In the production of a particular model of cell phones, it is found that 5% are defective. Cellular phones are selected at random and put into boxes of 10. If a box is selected at random, find the probability that it contains.
(i) Exactly three defective phones
(ii) Less than four defective phones
(iii)Now if two boxes are randomly selected, find the probability that there are, no defective phones in either box.
To solve these problems, we can use the binomial probability formula:
P(X = k) = C(n, k) * p^k * (1-p)^(n-k)
Where:
P(X = k) is the probability of getting exactly k successes,
n is the total number of trials,
k is the number of successful outcomes,
p is the probability of success in a single trial, and
C(n, k) is the binomial coefficient, which is computed as n! / (k! * (n - k)!)
(i) To find the probability of exactly three defective phones in a randomly selected box of 10, we can use the binomial probability formula:
P(X = 3) = C(10, 3) * 0.05^3 * (1-0.05)^(10-3)
Using a calculator, we can find:
P(X = 3) ≈ 0.2389
So the probability that a randomly selected box contains exactly three defective phones is approximately 0.2389.
(ii) To find the probability of less than four defective phones, we need to find the sum of the probabilities of getting 0, 1, 2, or 3 defective phones.

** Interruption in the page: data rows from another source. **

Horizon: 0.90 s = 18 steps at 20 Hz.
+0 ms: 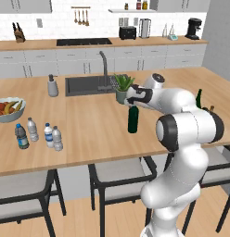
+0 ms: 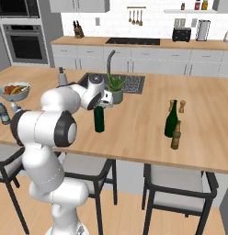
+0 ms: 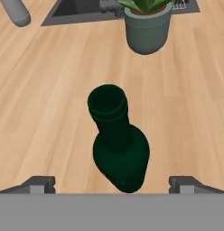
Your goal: Move the plastic bottles in the middle to the plastics group, and the glass bottles in the middle to the glass group.
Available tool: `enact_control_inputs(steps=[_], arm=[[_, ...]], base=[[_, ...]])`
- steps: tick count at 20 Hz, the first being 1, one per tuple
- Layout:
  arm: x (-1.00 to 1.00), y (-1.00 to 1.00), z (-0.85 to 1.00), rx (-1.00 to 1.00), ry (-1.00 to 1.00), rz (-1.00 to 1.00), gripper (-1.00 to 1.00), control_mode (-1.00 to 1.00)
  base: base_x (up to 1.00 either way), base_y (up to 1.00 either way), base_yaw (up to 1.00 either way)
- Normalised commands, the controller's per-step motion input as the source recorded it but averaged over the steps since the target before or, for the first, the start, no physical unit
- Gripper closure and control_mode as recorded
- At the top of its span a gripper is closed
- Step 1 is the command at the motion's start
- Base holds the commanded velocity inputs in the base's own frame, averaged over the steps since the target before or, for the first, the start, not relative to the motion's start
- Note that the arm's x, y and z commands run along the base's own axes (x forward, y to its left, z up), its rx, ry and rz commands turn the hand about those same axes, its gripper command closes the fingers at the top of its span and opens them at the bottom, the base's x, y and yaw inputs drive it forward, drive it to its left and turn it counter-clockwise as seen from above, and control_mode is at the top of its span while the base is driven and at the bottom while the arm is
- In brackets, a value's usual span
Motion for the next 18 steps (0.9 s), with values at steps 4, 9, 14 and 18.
enact_control_inputs(steps=[4, 9, 14, 18], arm=[[0.15, 0.01, -0.06, 0.00, -0.02, 0.00, -1.00, -1.00], [0.14, 0.03, -0.06, 0.00, 0.00, 0.00, -1.00, -1.00], [0.13, 0.05, -0.08, 0.00, 0.00, 0.00, -1.00, -1.00], [0.12, 0.03, -0.09, 0.00, -0.01, 0.00, -1.00, -1.00]], base=[[0.00, 0.00, 0.00], [0.00, 0.00, 0.00], [0.00, 0.00, 0.00], [0.00, 0.00, 0.00]])
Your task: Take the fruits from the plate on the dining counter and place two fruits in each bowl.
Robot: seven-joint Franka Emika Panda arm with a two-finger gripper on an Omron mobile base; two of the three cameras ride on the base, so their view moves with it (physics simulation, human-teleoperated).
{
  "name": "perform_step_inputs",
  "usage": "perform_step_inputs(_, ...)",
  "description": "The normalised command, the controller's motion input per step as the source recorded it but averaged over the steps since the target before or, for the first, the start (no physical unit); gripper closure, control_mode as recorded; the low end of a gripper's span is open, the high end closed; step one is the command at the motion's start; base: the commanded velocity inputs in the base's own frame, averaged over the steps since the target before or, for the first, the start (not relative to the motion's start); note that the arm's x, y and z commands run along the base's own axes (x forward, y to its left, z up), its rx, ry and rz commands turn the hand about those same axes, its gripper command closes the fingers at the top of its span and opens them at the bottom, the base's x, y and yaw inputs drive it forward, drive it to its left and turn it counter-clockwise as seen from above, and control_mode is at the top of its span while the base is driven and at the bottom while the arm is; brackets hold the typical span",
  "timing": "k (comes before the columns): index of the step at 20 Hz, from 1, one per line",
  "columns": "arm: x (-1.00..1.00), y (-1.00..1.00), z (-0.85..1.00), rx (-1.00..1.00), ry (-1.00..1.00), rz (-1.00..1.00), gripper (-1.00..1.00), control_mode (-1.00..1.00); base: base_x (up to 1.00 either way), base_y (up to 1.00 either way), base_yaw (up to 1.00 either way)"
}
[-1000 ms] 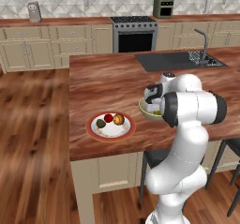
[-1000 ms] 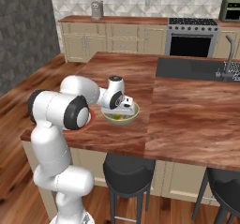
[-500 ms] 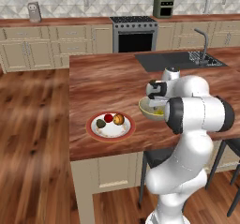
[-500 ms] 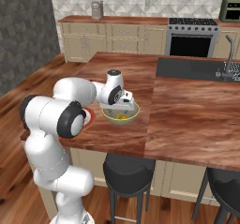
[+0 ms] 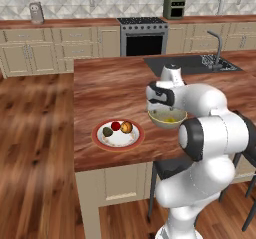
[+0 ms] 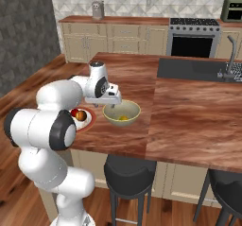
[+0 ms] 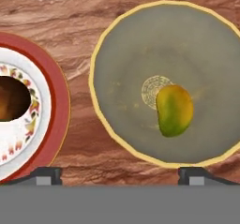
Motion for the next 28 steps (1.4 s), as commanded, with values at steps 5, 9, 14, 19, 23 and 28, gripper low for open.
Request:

P(X < 4) = P(X = 0) + P(X = 1) + P(X = 2) + P(X = 3)
Using the binomial probability formula for each value, and then adding them up, we get:
P(X < 4) ≈ 0.9876
So the probability that a randomly selected box contains less than four defective phones is approximately 0.9876.
(iii) To find the probability that there are no defective phones in either of the two randomly selected boxes, we need to find the product of the probabilities of no defective phones in the first box and no defective phones in the second box.
Using the binomial probability formula for each box, we get:
P(no defective phones in Box 1) = P(X = 0) = C(10, 0) * 0.05^0 * (1-0.05)^(10-0)
P(no defective phones in Box 2) = P(X = 0) = C(10, 0) * 0.05^0 * (1-0.05)^(10-0)
Calculating these probabilities, we find:
P(no defective phones in Box 1) ≈ 0.5987
P(no defective phones in Box 2) ≈ 0.5987
To find the probability of both events happening (no defective phones in either box), we multiply the probabilities:
P(no defective phones in either box) = P(no defective phones in Box 1) * P(no defective phones in Box 2)
P(no defective phones in either box) ≈ 0.3582
So the probability that there are no defective phones in either of the two randomly selected boxes is approximately 0.3582.
To find the probability in each scenario, we can use the concept of binomial probability.
(i) To find the probability of exactly three defective phones in a box of 10, we can use the binomial probability formula: P(X = k) = (n C k) * p^k * (1-p)^(n-k), where n is the number of trials, k is the number of successful outcomes, p is the probability of success, and (n C k) denotes the number of combinations.
In this case, n = 10 (as we are selecting from a box of 10 phones), k = 3, and p = 5% = 0.05 (as the probability of selecting a defective phone is 5%). Therefore, the probability can be calculated as follows:
P(X = 3) = (10 C 3) * 0.05^3 * (1-0.05)^(10-3)
To calculate (10 C 3), which represents the number of combinations of selecting 3 defective phones from 10, we can use the formula: (n C k) = n! / (k! * (n-k)!)
(10 C 3) = 10! / (3! * (10-3)!) = 10! / (3! * 7!)
Using this information, the probability of exactly three defective phones can be calculated.
(ii) To find the probability of less than four defective phones, we need to calculate the probabilities of having 0, 1, 2, and 3 defective phones, and then sum them up:
P(X < 4) = P(X = 0) + P(X = 1) + P(X = 2) + P(X = 3)
Using the binomial probability formula as explained above, we can calculate each individual probability and sum them up to get the final result.
(iii) To find the probability of no defective phones in either box, we need to consider the probability of no defective phones in the first box and no defective phones in the second box.
Let's denote the probability of no defective phones in a box as P(N) and the probability of defective phones as P(D). Since 5% of the phones are defective, P(N) = 1 - P(D) = 1 - 0.05 = 0.95.
To find the probability of no defective phones in either box, we multiply the two probabilities together:
P(No defective phones in either box) = P(N in box 1) * P(N in box 2) = P(N) * P(N) = 0.95 * 0.95
Hence, by multiplying the individual probabilities, we can find the probability of no defective phones in either box.